WHAT YOU HAVE TO DO — The output is the lines below from the one with "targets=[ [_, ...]" through the one with "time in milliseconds", both included, printed exactly and with no other line.

DATA EXCERPTS —

-.-.-

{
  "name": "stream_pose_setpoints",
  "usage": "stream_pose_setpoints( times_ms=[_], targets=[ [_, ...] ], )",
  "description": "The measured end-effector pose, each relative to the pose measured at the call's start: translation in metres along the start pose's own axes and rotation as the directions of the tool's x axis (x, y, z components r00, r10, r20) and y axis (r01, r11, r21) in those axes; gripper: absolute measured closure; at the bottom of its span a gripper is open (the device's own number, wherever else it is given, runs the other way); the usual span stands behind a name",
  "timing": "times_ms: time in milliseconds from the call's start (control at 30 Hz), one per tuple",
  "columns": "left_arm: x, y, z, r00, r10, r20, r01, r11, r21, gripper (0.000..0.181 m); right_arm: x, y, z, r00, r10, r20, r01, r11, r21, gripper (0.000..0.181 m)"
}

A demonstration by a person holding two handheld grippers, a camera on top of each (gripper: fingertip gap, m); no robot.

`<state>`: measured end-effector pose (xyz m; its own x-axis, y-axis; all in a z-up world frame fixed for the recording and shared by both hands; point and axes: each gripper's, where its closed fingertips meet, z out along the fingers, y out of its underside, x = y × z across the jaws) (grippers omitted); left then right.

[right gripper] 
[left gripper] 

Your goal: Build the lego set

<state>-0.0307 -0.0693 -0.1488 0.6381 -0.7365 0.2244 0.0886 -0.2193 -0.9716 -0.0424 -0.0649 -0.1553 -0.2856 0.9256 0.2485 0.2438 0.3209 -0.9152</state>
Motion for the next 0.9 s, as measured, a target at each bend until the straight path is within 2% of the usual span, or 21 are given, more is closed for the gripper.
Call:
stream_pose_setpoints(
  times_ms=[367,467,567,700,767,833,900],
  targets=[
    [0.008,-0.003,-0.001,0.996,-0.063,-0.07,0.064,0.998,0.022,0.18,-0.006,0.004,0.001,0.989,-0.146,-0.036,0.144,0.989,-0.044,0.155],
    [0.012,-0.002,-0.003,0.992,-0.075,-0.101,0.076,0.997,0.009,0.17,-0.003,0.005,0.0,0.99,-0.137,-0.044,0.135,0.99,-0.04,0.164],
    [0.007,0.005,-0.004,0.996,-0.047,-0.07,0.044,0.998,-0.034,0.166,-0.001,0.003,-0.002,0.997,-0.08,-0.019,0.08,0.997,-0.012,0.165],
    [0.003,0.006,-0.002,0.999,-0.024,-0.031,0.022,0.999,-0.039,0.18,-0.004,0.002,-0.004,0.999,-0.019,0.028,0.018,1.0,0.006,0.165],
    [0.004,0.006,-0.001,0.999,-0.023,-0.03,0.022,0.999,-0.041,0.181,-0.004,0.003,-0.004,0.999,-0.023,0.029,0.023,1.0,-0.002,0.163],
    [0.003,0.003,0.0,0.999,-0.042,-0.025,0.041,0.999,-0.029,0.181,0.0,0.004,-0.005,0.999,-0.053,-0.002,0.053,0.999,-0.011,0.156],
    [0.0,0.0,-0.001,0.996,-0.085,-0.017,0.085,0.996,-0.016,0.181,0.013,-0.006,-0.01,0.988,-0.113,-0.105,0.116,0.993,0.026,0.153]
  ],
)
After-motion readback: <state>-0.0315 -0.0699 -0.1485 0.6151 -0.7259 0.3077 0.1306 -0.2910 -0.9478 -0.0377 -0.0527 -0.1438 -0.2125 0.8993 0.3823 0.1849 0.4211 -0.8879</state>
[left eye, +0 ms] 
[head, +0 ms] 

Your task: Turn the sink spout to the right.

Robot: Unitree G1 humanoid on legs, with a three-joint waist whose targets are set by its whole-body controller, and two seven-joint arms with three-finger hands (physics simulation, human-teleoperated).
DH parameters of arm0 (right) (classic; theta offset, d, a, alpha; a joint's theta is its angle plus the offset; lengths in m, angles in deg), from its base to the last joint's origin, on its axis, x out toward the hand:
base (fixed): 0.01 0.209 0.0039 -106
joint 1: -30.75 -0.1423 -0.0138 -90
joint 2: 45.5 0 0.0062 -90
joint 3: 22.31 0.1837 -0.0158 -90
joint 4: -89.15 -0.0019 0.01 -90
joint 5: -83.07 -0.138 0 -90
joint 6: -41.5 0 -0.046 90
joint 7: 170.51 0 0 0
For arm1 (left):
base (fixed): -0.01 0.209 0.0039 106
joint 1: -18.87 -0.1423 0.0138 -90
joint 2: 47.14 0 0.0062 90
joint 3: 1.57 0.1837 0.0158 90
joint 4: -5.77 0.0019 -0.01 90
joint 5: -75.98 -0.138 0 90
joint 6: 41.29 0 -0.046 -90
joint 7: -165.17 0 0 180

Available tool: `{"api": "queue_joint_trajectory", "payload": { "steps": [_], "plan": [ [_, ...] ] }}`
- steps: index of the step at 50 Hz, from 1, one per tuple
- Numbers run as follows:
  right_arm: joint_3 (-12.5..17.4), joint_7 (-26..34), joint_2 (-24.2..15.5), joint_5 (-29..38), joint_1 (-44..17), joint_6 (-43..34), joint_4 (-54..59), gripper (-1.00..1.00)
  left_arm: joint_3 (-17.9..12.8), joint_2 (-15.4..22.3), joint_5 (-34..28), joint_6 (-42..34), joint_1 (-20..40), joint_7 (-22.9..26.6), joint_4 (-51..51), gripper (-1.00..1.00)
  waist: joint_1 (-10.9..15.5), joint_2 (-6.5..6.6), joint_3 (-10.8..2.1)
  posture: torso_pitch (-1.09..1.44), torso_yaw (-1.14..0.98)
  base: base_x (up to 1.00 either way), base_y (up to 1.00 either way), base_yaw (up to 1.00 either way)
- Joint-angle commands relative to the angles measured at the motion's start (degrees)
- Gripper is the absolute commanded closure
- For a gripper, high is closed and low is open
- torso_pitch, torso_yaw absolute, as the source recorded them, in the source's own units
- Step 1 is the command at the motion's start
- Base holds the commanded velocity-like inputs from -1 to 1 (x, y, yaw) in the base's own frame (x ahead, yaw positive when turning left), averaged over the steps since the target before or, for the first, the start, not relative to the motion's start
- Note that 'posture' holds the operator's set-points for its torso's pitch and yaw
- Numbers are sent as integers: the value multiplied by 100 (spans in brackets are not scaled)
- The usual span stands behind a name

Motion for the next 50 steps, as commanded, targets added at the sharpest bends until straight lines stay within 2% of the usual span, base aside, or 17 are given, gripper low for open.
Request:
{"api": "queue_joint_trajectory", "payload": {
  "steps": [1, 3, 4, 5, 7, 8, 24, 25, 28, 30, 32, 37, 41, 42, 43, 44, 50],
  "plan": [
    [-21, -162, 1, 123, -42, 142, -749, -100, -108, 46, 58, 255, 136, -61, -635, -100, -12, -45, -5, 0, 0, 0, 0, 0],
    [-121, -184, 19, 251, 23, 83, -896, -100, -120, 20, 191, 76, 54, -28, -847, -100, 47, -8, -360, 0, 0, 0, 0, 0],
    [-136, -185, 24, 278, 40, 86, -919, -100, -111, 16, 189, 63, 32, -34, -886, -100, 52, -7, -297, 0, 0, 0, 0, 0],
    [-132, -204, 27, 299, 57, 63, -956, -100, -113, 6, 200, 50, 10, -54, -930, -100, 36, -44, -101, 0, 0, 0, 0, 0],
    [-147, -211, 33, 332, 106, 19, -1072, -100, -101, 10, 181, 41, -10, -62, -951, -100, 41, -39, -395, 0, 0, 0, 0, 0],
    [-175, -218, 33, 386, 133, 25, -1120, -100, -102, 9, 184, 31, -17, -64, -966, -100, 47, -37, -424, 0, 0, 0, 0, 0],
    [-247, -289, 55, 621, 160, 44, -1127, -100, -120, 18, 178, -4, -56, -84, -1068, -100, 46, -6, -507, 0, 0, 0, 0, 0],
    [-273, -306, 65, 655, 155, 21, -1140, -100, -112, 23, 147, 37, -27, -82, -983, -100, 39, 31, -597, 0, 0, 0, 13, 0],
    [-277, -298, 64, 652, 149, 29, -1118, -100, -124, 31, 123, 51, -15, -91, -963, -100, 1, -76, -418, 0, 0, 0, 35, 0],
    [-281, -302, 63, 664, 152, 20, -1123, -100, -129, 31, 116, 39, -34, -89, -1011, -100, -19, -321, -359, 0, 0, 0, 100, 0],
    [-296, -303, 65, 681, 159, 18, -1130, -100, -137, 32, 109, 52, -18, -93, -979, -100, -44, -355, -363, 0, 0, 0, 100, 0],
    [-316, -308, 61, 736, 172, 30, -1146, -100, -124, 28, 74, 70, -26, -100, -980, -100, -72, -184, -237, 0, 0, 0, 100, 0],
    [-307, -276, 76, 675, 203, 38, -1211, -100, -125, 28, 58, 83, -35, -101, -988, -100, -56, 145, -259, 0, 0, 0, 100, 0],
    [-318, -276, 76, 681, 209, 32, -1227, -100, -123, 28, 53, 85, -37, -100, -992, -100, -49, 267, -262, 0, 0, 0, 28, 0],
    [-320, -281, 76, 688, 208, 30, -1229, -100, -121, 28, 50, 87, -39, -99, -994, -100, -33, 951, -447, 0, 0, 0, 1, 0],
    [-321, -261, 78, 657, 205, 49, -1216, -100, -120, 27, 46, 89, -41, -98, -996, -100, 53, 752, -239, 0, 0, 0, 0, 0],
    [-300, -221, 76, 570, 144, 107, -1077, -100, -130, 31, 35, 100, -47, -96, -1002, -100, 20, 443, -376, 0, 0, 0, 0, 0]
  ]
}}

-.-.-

WRITTEN RESPONSE —
  "usage": "stream_pose_setpoints( times_ms=[_], targets=[ [_, ...] ], )",
  "description": "The measured end-effector pose, each relative to the pose measured at the call's start: translation in metres along the start pose's own axes and rotation as the directions of the tool's x axis (x, y, z components r00, r10, r20) and y axis (r01, r11, r21) in those axes; gripper: absolute measured closure; at the bottom of its span a gripper is open (the device's own number, wherever else it is given, runs the other way); the usual span stands behind a name",
  "timing": "times_ms: time in milliseconds from the call's start (control at 30 Hz), one per tuple",

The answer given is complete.